Integrated plasma proteomics and N-glycoproteomics reveals alterations in the N-glycosylation in Chinese hepatocellular carcinoma patients.

Abstract

Hepatocellular carcinoma (HCC) is a life-threatening disease that presents diagnostic challenges due to the absence of reliable biomarkers. Recently, plasma proteomics and glycoproteomics have emerged as powerful tools for identifying potential diagnostic biomarkers for various diseases. In this study, we conducted a comprehensive proteomic and glycoproteomic analysis of plasma samples from 11 HCC patients and 11 healthy control (HC) individuals. We identified 20 differentially expressed (DE) proteins and 32 DE intact glycosylated peptides (IGPs) that can effectively differentiate between HCC patients and HC samples. Our findings demonstrate that IGP profiles had better predictive power than protein profiles for screening HCC. Pathways associated with DE proteins and IGPs were identified.
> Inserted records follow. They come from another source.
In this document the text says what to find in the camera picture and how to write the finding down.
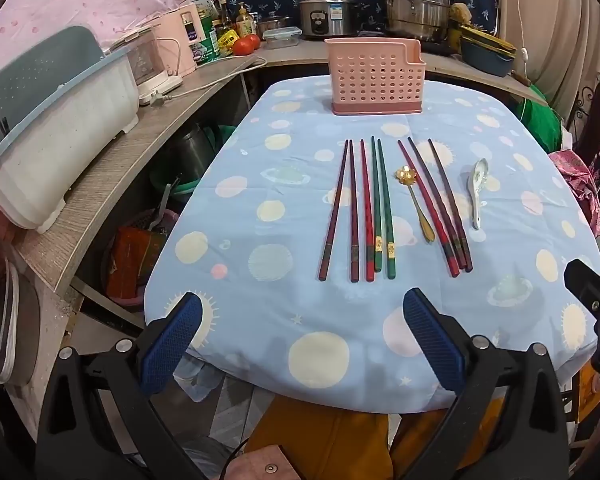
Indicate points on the silver rice cooker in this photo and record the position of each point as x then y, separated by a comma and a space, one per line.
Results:
327, 12

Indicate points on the beige curtain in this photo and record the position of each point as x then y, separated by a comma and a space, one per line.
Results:
565, 15

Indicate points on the pink dotted cloth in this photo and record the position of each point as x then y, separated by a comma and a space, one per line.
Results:
80, 0

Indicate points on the blue planet print tablecloth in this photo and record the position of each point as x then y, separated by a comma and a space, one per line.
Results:
260, 260

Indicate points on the maroon chopstick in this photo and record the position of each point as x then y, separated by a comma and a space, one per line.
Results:
334, 210
353, 210

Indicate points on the green basin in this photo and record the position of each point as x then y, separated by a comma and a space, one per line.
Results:
175, 185

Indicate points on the pink floral cloth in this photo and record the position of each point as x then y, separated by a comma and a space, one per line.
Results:
577, 175

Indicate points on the red tomatoes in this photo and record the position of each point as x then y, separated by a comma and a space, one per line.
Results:
245, 45

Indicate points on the person's orange pants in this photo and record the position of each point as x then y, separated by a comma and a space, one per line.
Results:
330, 440

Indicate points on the brown pouch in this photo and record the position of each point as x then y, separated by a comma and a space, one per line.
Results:
267, 465

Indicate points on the stack of pot lids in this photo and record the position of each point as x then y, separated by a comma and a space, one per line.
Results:
5, 320

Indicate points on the green bag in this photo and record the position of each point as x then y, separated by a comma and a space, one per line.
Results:
542, 115

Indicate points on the wooden counter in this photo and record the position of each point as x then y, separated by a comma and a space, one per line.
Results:
105, 170

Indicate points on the red chopstick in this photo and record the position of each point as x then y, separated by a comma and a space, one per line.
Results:
427, 210
366, 210

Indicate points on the white ceramic spoon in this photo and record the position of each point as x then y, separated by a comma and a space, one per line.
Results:
478, 195

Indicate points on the pink perforated utensil basket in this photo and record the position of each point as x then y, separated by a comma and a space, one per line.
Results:
375, 77

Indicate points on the dark metal chair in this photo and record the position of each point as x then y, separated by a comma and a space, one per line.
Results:
597, 120

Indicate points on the blue and yellow dish stack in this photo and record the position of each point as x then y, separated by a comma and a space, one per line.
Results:
485, 52

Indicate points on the orange packet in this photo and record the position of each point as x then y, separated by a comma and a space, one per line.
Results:
135, 260

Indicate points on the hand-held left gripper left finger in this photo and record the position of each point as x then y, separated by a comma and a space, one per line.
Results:
172, 345

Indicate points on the green tin can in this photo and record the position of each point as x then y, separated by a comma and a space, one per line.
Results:
207, 42

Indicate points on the gold flower spoon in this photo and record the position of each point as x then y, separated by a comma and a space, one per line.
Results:
417, 205

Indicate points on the white clear-top appliance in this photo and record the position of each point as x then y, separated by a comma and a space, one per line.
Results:
150, 67

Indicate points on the steel steamer pot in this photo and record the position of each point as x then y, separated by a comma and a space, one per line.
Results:
415, 2

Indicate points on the small lidded steel pot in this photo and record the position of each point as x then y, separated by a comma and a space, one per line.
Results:
274, 24

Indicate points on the clear glass food container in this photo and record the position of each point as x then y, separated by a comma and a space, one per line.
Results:
281, 37

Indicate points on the yellow sauce bottle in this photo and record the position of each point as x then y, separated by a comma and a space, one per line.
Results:
245, 20

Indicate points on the pink kitchen appliance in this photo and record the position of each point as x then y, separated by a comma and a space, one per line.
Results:
180, 35

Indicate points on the green chopstick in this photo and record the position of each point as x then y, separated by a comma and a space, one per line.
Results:
376, 200
386, 210

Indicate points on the steel pot under counter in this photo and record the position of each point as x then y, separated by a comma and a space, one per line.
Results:
195, 152

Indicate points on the dark brown chopstick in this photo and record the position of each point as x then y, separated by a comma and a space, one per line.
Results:
450, 200
437, 202

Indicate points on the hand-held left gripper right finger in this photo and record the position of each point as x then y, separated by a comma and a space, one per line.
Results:
432, 340
It was reported that the protein expression level of galectin 3 binding protein (LGALS3BP) and its N-linked glycosylation at the N398 and N551 sites might serve as valuable candidates for HCC diagnosis. These results highlight the importance of N-glycoproteomics in advancing our understanding of HCC and suggest possible candidates for the future diagnosis of this disease.